TASK DESCRIPTION
Repeat each line of the material below exactly.

DATASET EXTRACT: Begin

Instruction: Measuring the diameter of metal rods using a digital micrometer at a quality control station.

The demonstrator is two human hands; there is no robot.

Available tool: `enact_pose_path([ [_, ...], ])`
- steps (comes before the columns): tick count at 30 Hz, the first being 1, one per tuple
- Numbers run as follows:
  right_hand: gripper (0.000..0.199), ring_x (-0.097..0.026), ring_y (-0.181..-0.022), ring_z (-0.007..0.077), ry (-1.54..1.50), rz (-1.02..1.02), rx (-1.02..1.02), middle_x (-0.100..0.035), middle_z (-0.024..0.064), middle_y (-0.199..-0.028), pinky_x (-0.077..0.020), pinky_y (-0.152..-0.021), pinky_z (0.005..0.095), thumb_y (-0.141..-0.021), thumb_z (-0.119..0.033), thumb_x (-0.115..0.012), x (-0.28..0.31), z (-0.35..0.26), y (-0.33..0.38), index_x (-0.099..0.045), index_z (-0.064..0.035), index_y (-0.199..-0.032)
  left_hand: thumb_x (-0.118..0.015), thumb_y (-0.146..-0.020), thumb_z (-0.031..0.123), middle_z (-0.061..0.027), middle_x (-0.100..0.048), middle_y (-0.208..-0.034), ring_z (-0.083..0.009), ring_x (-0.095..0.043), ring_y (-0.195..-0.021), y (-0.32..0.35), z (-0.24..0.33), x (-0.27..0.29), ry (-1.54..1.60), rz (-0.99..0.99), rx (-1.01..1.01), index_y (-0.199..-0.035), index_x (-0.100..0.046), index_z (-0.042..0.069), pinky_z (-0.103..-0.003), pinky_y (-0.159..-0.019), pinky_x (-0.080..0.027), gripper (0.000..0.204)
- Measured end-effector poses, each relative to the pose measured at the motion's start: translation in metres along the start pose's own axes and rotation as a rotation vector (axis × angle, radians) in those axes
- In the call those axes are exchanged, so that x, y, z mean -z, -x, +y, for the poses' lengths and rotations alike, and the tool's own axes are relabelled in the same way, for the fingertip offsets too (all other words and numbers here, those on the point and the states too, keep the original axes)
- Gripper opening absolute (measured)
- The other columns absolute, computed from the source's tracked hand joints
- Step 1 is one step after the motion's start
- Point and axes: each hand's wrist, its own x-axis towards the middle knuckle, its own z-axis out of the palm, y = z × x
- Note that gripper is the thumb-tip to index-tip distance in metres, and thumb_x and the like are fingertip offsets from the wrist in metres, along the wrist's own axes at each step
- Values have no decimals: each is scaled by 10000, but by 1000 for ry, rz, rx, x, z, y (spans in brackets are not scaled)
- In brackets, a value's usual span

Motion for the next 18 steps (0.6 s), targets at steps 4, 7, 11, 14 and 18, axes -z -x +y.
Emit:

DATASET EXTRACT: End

OUTPUT FOR THIS EXERCISE
Instruction: Measuring the diameter of metal rods using a digital micrometer at a quality control station.

The demonstrator is two human hands; there is no robot.

Available tool: `enact_pose_path([ [_, ...], ])`
- steps (comes before the columns): tick count at 30 Hz, the first being 1, one per tuple
- Numbers run as follows:
  right_hand: gripper (0.000..0.199), ring_x (-0.097..0.026), ring_y (-0.181..-0.022), ring_z (-0.007..0.077), ry (-1.54..1.50), rz (-1.02..1.02), rx (-1.02..1.02), middle_x (-0.100..0.035), middle_z (-0.024..0.064), middle_y (-0.199..-0.028), pinky_x (-0.077..0.020), pinky_y (-0.152..-0.021), pinky_z (0.005..0.095), thumb_y (-0.141..-0.021), thumb_z (-0.119..0.033), thumb_x (-0.115..0.012), x (-0.28..0.31), z (-0.35..0.26), y (-0.33..0.38), index_x (-0.099..0.045), index_z (-0.064..0.035), index_y (-0.199..-0.032)
  left_hand: thumb_x (-0.118..0.015), thumb_y (-0.146..-0.020), thumb_z (-0.031..0.123), middle_z (-0.061..0.027), middle_x (-0.100..0.048), middle_y (-0.208..-0.034), ring_z (-0.083..0.009), ring_x (-0.095..0.043), ring_y (-0.195..-0.021), y (-0.32..0.35), z (-0.24..0.33), x (-0.27..0.29), ry (-1.54..1.60), rz (-0.99..0.99), rx (-1.01..1.01), index_y (-0.199..-0.035), index_x (-0.100..0.046), index_z (-0.042..0.069), pinky_z (-0.103..-0.003), pinky_y (-0.159..-0.019), pinky_x (-0.080..0.027), gripper (0.000..0.204)
- Measured end-effector poses, each relative to the pose measured at the motion's start: translation in metres along the start pose's own axes and rotation as a rotation vector (axis × angle, radians) in those axes
- In the call those axes are exchanged, so that x, y, z mean -z, -x, +y, for the poses' lengths and rotations alike, and the tool's own axes are relabelled in the same way, for the fingertip offsets too (all other words and numbers here, those on the point and the states too, keep the original axes)
- Gripper opening absolute (measured)
- The other columns absolute, computed from the source's tracked hand joints
- Step 1 is one step after the motion's start
- Point and axes: each hand's wrist, its own x-axis towards the middle knuckle, its own z-axis out of the palm, y = z × x
- Note that gripper is the thumb-tip to index-tip distance in metres, and thumb_x and the like are fingertip offsets from the wrist in metres, along the wrist's own axes at each step
- Values have no decimals: each is scaled by 10000, but by 1000 for ry, rz, rx, x, z, y (spans in brackets are not scaled)
- In brackets, a value's usual span

Motion for the next 18 steps (0.6 s), targets at steps 4, 7, 11, 14 and 18, axes -z -x +y.
Emit:

No further output is needed.